Refletiu por alguns momentos.

“Vou apagar essa luz. Vou levar comigo uma legião de viciados em vidas artificiais. Vou por fim
a essa sociedade barulhenta viciada em silêncio. Hoje é o aniversário do Fim do Diálogo. O
evento que marcou o nascimento desse mundo de zumbis vivos. Há três séculos o homem falou
pela última vez, os bebês desse mundo estão começando a nascer sem língua, sinais da
adaptação ao novo mundo. O Fim do Diálogo encerrou todas as chances de evoluirmos, desde
então todo mundo se preocupou em criar apps e ferramentas para tudo e para todos, de modo
que ninguém mais precisou dialogar. Jantamos pílulas e bebemos água hidronizada para evitar
todo tipo de doença, mas paramos de viver há tempo demais.

Vou apagar essa luz! Sei que muitas outras ainda sobreviverão, mas no meu anonimato talvez
despertem, voltem a plantar árvores, voltem a se ver, voltem a falar uns com os outros, pois um
ato não terá explicação. Buscarão respostas e só as encontrarão se perguntarem uns aos outros.

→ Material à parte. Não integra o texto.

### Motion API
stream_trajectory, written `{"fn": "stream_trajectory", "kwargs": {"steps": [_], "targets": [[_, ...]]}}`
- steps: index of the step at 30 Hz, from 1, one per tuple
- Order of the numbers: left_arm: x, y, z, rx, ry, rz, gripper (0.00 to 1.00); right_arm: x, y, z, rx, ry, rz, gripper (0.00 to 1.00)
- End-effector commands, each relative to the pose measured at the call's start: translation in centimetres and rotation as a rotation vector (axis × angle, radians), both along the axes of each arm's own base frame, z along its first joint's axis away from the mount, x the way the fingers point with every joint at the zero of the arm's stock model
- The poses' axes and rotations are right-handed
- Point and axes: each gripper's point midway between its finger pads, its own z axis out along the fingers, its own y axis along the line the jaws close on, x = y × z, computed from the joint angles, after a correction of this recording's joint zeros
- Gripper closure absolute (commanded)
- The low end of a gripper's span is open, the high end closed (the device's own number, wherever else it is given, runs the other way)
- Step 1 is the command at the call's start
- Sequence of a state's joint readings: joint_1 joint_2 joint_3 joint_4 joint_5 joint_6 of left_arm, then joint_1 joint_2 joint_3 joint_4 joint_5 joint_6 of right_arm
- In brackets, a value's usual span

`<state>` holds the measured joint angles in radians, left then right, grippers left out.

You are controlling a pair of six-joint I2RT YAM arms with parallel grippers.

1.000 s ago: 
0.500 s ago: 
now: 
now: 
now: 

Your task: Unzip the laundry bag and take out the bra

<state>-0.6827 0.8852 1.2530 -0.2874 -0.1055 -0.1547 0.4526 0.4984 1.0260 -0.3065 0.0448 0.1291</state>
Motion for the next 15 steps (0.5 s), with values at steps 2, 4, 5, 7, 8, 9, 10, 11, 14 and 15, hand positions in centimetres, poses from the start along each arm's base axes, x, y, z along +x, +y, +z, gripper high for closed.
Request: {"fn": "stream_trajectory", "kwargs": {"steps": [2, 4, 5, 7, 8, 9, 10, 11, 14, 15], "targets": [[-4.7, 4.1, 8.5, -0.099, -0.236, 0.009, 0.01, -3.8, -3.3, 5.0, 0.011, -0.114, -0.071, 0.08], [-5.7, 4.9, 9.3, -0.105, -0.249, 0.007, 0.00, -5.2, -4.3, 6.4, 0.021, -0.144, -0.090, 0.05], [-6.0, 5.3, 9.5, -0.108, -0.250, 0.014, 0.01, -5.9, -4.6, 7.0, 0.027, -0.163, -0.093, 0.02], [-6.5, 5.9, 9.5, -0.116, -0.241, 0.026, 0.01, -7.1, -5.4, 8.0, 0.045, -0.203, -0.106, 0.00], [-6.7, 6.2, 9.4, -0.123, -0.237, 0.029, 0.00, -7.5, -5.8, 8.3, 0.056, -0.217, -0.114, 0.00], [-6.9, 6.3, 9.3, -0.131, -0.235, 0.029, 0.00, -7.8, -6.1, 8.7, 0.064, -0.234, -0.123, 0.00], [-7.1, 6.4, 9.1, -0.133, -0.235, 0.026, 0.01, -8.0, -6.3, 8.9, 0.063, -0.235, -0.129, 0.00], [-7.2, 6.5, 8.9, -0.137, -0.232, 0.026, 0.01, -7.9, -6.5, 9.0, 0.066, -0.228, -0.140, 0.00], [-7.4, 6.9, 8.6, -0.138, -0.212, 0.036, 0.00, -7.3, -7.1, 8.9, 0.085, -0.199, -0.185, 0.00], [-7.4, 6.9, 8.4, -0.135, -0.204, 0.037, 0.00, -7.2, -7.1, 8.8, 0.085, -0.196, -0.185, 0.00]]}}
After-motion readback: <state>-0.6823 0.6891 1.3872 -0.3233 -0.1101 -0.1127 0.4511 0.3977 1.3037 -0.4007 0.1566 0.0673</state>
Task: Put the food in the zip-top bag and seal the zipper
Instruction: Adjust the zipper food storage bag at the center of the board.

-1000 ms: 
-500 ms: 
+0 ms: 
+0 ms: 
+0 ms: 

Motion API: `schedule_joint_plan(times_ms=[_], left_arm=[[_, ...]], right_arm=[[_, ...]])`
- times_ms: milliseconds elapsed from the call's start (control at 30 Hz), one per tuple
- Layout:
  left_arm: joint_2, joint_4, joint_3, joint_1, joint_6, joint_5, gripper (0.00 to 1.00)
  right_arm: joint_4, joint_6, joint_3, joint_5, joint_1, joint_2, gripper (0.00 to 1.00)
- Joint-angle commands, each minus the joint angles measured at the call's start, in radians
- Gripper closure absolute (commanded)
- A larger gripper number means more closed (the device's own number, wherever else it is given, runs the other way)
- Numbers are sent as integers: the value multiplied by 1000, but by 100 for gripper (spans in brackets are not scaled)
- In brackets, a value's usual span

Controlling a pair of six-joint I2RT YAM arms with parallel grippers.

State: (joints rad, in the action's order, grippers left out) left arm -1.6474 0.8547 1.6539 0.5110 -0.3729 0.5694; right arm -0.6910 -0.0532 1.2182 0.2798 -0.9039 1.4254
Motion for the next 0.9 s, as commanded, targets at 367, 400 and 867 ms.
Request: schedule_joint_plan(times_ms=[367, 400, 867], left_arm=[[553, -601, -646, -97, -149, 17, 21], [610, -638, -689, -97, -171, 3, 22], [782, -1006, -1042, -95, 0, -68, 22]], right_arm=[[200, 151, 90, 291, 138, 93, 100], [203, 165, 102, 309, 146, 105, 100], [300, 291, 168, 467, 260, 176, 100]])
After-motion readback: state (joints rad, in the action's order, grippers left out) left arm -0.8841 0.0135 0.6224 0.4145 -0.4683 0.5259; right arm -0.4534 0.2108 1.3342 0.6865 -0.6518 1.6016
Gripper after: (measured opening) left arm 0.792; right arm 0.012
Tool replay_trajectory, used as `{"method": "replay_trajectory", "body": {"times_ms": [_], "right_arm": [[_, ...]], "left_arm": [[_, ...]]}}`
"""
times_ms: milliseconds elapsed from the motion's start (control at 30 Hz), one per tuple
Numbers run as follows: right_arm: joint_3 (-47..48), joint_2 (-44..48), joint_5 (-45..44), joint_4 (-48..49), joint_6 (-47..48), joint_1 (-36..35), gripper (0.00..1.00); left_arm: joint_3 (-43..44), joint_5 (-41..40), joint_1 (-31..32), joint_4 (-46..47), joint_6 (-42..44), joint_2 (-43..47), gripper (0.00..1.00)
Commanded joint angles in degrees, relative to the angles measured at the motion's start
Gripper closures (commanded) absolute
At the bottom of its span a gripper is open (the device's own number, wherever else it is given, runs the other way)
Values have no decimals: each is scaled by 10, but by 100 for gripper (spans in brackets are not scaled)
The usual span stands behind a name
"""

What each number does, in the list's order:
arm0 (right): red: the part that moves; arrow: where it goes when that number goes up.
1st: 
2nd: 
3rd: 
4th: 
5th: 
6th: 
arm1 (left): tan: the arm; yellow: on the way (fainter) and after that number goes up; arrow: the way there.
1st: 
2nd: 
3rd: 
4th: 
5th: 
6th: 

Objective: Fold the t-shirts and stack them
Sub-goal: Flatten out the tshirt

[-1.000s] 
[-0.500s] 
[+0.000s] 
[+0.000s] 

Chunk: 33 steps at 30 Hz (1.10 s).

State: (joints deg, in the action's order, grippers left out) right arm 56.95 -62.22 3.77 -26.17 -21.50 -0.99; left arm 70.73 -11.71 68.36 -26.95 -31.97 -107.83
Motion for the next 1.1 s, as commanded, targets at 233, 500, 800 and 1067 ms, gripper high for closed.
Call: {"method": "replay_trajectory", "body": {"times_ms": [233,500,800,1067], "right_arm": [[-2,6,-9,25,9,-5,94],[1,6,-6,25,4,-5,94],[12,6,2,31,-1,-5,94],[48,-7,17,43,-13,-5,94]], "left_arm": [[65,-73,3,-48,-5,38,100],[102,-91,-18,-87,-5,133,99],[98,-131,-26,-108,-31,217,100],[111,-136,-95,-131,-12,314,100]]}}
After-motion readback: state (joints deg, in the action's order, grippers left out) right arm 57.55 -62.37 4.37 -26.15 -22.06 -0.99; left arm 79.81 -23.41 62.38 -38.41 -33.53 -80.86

Alguns chamarão isso de terrorismo, eu chamo de libertação!”


Seu pensamento foi imediatamente lançado na rede ultra wifi e invadiu sistemas de
comunicação de cada humano em seus universos de dados digitais individuais em todas as
cidades iluminadas.

Então pressionou o pulso no exato instante em que os veículos de patrulha robotizada o


avistaram sentadas sobre o telhado iluminado.

Então eclodiu do submundo uma sinfonia de explosões negras sincronizadas e a cidade inteira
afundou numa imensa nuvem negra de detritos pulverizados e silenciou completamente
algumas horas depois.

Apenas mais uma mancha escura em meio á grande escuridão que cobria o mundo lá em baixo.